# [DATA TO USE]
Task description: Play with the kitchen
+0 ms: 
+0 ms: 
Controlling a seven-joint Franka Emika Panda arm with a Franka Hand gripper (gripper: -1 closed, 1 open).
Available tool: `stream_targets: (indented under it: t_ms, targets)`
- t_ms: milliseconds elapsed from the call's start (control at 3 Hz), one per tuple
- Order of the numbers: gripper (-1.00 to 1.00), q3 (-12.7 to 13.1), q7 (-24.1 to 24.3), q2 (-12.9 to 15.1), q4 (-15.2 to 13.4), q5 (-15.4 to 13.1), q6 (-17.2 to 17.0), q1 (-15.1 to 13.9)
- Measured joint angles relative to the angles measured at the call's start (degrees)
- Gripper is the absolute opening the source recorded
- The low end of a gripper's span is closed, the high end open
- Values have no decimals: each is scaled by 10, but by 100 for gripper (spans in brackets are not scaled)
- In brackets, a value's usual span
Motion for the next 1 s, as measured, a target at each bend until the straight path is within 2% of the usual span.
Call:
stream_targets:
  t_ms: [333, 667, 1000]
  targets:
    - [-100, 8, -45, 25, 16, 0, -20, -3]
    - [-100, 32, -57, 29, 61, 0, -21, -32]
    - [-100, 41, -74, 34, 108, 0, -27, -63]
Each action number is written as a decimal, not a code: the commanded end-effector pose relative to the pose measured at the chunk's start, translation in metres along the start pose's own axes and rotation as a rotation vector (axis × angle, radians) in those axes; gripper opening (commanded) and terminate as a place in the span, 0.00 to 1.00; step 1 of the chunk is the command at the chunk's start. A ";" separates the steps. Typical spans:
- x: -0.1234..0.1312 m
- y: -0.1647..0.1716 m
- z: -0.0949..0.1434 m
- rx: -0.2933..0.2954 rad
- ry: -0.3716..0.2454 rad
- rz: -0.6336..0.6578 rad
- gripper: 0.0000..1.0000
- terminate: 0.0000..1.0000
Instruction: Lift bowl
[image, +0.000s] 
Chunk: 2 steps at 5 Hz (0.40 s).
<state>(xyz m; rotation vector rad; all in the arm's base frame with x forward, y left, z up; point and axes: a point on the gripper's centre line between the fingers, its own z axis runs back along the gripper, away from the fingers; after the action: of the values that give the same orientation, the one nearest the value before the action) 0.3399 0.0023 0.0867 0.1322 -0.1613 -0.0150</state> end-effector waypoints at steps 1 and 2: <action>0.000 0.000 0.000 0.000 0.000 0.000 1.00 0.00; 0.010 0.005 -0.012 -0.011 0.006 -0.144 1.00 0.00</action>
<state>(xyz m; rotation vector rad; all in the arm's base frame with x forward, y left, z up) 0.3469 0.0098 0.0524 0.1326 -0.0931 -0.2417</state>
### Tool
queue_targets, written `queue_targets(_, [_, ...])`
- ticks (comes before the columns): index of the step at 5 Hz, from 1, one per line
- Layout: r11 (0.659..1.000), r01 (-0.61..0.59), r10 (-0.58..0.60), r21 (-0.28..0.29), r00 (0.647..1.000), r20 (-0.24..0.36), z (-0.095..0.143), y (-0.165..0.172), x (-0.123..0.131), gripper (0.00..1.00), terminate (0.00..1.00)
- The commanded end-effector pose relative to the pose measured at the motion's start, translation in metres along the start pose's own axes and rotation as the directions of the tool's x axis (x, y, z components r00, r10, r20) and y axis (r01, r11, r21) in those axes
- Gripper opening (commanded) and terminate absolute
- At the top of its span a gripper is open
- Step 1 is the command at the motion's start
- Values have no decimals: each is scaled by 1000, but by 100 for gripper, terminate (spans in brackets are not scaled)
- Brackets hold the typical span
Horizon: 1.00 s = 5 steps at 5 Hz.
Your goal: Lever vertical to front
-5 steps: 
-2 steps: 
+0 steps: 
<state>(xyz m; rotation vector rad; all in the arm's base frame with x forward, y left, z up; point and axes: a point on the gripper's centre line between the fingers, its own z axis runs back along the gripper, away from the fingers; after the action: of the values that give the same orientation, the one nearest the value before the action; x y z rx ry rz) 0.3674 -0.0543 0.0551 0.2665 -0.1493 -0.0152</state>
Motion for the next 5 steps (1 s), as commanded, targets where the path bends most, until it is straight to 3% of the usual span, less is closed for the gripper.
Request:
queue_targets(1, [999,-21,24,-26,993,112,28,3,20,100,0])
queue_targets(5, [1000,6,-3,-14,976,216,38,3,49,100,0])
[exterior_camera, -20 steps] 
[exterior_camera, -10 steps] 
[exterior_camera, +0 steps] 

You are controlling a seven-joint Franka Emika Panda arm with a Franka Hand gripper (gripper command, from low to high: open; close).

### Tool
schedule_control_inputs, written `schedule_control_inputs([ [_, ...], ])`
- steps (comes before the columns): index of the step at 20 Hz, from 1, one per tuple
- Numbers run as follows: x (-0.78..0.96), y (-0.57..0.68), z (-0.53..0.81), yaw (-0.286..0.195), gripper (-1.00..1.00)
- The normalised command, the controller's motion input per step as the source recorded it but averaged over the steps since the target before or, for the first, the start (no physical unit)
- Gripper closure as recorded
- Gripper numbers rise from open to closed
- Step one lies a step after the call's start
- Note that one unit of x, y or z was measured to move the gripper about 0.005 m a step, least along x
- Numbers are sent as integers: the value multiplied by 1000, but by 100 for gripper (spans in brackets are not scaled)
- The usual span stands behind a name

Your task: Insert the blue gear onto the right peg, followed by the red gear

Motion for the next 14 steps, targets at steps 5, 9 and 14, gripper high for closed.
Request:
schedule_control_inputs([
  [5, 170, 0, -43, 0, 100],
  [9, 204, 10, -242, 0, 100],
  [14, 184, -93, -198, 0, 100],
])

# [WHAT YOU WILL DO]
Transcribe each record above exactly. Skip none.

# [RESULT]
Task description: Play with the kitchen
+0 ms: 
+0 ms: 
Controlling a seven-joint Franka Emika Panda arm with a Franka Hand gripper (gripper: -1 closed, 1 open).
Available tool: `stream_targets: (indented under it: t_ms, targets)`
- t_ms: milliseconds elapsed from the call's start (control at 3 Hz), one per tuple
- Order of the numbers: gripper (-1.00 to 1.00), q3 (-12.7 to 13.1), q7 (-24.1 to 24.3), q2 (-12.9 to 15.1), q4 (-15.2 to 13.4), q5 (-15.4 to 13.1), q6 (-17.2 to 17.0), q1 (-15.1 to 13.9)
- Measured joint angles relative to the angles measured at the call's start (degrees)
- Gripper is the absolute opening the source recorded
- The low end of a gripper's span is closed, the high end open
- Values have no decimals: each is scaled by 10, but by 100 for gripper (spans in brackets are not scaled)
- In brackets, a value's usual span
Motion for the next 1 s, as measured, a target at each bend until the straight path is within 2% of the usual span.
Call:
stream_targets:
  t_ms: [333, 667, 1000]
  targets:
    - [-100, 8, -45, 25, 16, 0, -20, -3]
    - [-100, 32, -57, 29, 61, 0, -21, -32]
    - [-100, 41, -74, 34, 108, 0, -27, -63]
Each action number is written as a decimal, not a code: the commanded end-effector pose relative to the pose measured at the chunk's start, translation in metres along the start pose's own axes and rotation as a rotation vector (axis × angle, radians) in those axes; gripper opening (commanded) and terminate as a place in the span, 0.00 to 1.00; step 1 of the chunk is the command at the chunk's start. A ";" separates the steps. Typical spans:
- x: -0.1234..0.1312 m
- y: -0.1647..0.1716 m
- z: -0.0949..0.1434 m
- rx: -0.2933..0.2954 rad
- ry: -0.3716..0.2454 rad
- rz: -0.6336..0.6578 rad
- gripper: 0.0000..1.0000
- terminate: 0.0000..1.0000
Instruction: Lift bowl
[image, +0.000s] 
Chunk: 2 steps at 5 Hz (0.40 s).
<state>(xyz m; rotation vector rad; all in the arm's base frame with x forward, y left, z up; point and axes: a point on the gripper's centre line between the fingers, its own z axis runs back along the gripper, away from the fingers; after the action: of the values that give the same orientation, the one nearest the value before the action) 0.3399 0.0023 0.0867 0.1322 -0.1613 -0.0150</state> end-effector waypoints at steps 1 and 2: <action>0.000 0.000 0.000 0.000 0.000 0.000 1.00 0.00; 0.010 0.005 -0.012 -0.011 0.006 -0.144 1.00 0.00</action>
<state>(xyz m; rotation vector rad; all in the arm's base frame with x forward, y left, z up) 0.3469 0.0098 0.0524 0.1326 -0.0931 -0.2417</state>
### Tool
queue_targets, written `queue_targets(_, [_, ...])`
- ticks (comes before the columns): index of the step at 5 Hz, from 1, one per line
- Layout: r11 (0.659..1.000), r01 (-0.61..0.59), r10 (-0.58..0.60), r21 (-0.28..0.29), r00 (0.647..1.000), r20 (-0.24..0.36), z (-0.095..0.143), y (-0.165..0.172), x (-0.123..0.131), gripper (0.00..1.00), terminate (0.00..1.00)
- The commanded end-effector pose relative to the pose measured at the motion's start, translation in metres along the start pose's own axes and rotation as the directions of the tool's x axis (x, y, z components r00, r10, r20) and y axis (r01, r11, r21) in those axes
- Gripper opening (commanded) and terminate absolute
- At the top of its span a gripper is open
- Step 1 is the command at the motion's start
- Values have no decimals: each is scaled by 1000, but by 100 for gripper, terminate (spans in brackets are not scaled)
- Brackets hold the typical span
Horizon: 1.00 s = 5 steps at 5 Hz.
Your goal: Lever vertical to front
-5 steps: 
-2 steps: 
+0 steps: 
<state>(xyz m; rotation vector rad; all in the arm's base frame with x forward, y left, z up; point and axes: a point on the gripper's centre line between the fingers, its own z axis runs back along the gripper, away from the fingers; after the action: of the values that give the same orientation, the one nearest the value before the action; x y z rx ry rz) 0.3674 -0.0543 0.0551 0.2665 -0.1493 -0.0152</state>
Motion for the next 5 steps (1 s), as commanded, targets where the path bends most, until it is straight to 3% of the usual span, less is closed for the gripper.
Request:
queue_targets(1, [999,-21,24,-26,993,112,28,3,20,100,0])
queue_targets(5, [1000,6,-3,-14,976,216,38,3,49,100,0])
[exterior_camera, -20 steps] 
[exterior_camera, -10 steps] 
[exterior_camera, +0 steps] 

You are controlling a seven-joint Franka Emika Panda arm with a Franka Hand gripper (gripper command, from low to high: open; close).

### Tool
schedule_control_inputs, written `schedule_control_inputs([ [_, ...], ])`
- steps (comes before the columns): index of the step at 20 Hz, from 1, one per tuple
- Numbers run as follows: x (-0.78..0.96), y (-0.57..0.68), z (-0.53..0.81), yaw (-0.286..0.195), gripper (-1.00..1.00)
- The normalised command, the controller's motion input per step as the source recorded it but averaged over the steps since the target before or, for the first, the start (no physical unit)
- Gripper closure as recorded
- Gripper numbers rise from open to closed
- Step one lies a step after the call's start
- Note that one unit of x, y or z was measured to move the gripper about 0.005 m a step, least along x
- Numbers are sent as integers: the value multiplied by 1000, but by 100 for gripper (spans in brackets are not scaled)
- The usual span stands behind a name

Your task: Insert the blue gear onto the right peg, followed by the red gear

Motion for the next 14 steps, targets at steps 5, 9 and 14, gripper high for closed.
Request:
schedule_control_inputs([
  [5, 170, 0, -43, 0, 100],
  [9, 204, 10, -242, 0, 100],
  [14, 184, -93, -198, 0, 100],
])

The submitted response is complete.